One of my favorite authors, a Pulitzer Prize winner, so a favorite of many others as well, says she sees her characters at a distance, as if in a dream or far away at a party, and gets curious about them. Who are they, why do they look like that and what are they doing there in the first place? Her innate curiosity about people forces her closer to them to figure them out and then, suddenly, she’s started her book. She holds up the opposite end of the spectrum from Mark Twain, feeling she knows none of them to begin with, but would like to.

I fall between those two extremes exploring the fascination of humanity—inspirational bookends reminding me of the excitement inherent in character building. But if I have a little of Twain, recognizing something of myself and some people I have known, and a little of the writer who thinks she knows none of them at first, then how do they finally get so firmly embedded in my stories? In discussing this with a writer friend the other day I realized there are many layers of creativity that go into the characters. When they start out in my story, it’s because I already have some human characteristics I want to represent in mind, and others I need to round out and enhance the main ones. That’s where some of the secondary characters come in.
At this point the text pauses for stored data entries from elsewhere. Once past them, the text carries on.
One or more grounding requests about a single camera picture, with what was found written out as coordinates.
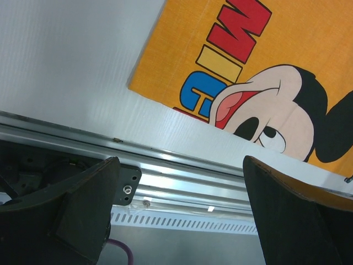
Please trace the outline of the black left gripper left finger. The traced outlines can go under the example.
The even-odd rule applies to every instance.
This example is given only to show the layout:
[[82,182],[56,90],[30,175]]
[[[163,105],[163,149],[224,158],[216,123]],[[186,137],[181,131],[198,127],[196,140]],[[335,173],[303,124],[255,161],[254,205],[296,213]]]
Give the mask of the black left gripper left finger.
[[1,205],[1,264],[96,264],[119,173],[111,157]]

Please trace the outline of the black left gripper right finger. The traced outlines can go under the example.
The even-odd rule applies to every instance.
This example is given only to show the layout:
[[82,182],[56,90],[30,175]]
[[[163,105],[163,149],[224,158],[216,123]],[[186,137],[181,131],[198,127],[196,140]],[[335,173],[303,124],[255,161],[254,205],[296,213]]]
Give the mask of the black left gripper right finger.
[[243,173],[266,264],[352,264],[352,195],[245,156]]

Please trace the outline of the orange cartoon mouse towel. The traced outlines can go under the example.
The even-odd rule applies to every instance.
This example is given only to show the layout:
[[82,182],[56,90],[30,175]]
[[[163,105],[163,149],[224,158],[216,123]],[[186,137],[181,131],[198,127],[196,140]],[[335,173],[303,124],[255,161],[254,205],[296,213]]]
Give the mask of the orange cartoon mouse towel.
[[166,1],[129,89],[352,176],[351,1]]

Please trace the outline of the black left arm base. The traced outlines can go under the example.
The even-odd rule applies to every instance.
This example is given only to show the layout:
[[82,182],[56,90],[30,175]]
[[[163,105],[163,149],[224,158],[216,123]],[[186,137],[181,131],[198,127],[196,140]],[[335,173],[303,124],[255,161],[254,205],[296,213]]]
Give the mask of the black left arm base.
[[102,159],[1,141],[1,192],[21,197],[57,184]]
As the story develops in its very particular time and place, the environment starts to influence what direction the characters will take. They have to live and grow in their own spot in history. Nature definitely begins to give ground to Nurture and the characters take on a true life of their own, beyond all my clever imaginings. All of a sudden I realize I’m just along for the ride, not the jockey in charge of the race after all, and my horse has just taken the bit in his mouth. That certainly makes writing a lot more fun for me, and I’ll bet a lot more interesting for the reader, too. But now I understand that the environment also gives me my favorite method to unblock my writing if it’s dammed to a trickle. Faced with the empty computer screen after a long, unproductive summer filled with distractions but not much writing, I panicked when I realized I didn’t have a new story pushing itself through the muck in my head. I’ll share my unblocking technique with you.

My summer hiatus from writing left me wondering what to do this fall, now that my most recent novel is finished in first draft. No ideas rose to the surface, a fact that slowly fed a panic I’d never experienced before with my writing. As I prepared to launch my finished book on its second draft path, guided by my generous writing workshop colleagues, I began to think more about the characters I’d left behind in that story. It’s true their narrative ended appropriately in its time and place in history (mid-nineteenth century New York), and their own maturation (early adolescence through young adulthood), but what might happen to them as the century drew to a close and this young country also started to grow up? Post-reconstruction America and the period in the late 1800’s leading to the turn of the century, known as the ‘Gilded Age’, a label coined by none other than Mark Twain, was a fascinating time filled with turmoil and growth. I wanted to learn more about the period, mostly out of curiosity; a big assignment.

I took up the research challenge with no plan in mind other than to try to make sense of what looked like chaos. As I started through the most important issues of the era, I found myself thinking about those characters I’d ‘finished’ and how they’d adjust to and maneuver through the difficulties and excitements of this new world I was learning about. I began to see a glimmer of my next book in the form of a sequel. Now you can tell, I’m sure, that this new book is off and running. My initial research has already formed a world my characters can begin to live in, and I’ve found I have more personal knowledge of the time period than I’d realized at first. Drawing on stories and old pictures of my grandparents’ lives and families, I can fill in some personal details with an assurance that will surely benefit my characters. The discovery that researching another time in history, or ‘scratching around’ as Twyla Tharp would say, started a story in my head that characters can inhabit, and revealed a new technique for unblocking my creativity. I gladly share it with anyone who wants to give it a try. It certainly works for me.